PROVIDED MATERIAL: Begin
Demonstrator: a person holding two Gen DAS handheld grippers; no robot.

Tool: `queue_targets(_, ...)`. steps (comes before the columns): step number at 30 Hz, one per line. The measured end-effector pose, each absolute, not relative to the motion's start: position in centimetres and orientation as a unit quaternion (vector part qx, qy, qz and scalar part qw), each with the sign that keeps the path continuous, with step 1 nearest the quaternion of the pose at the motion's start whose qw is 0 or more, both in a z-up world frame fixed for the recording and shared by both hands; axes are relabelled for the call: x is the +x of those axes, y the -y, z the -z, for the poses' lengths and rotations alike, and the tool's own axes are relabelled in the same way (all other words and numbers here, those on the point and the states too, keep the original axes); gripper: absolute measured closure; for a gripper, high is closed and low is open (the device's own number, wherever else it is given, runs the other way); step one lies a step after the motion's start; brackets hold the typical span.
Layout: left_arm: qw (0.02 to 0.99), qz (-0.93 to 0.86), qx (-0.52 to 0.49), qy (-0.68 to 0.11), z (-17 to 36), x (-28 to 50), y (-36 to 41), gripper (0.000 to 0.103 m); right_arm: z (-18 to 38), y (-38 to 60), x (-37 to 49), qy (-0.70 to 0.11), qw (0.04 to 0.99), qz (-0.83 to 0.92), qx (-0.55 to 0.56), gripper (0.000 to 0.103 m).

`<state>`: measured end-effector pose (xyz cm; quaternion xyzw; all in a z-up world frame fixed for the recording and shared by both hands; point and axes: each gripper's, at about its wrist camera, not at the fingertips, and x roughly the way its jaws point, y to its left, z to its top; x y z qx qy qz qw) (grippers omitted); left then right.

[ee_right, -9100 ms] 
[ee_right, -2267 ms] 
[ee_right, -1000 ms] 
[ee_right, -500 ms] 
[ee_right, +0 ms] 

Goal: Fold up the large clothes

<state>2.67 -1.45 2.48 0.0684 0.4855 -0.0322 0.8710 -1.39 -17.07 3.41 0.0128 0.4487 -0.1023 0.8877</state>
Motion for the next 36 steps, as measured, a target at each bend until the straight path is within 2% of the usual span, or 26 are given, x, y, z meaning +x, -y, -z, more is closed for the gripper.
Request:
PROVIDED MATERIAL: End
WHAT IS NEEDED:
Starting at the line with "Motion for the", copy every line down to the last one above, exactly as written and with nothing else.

ANSWER TO THIS TASK:
Motion for the next 36 steps, as measured, a target at each bend until the straight path is within 2% of the usual span, or 26 are given, x, y, z meaning +x, -y, -z, more is closed for the gripper.
Request:

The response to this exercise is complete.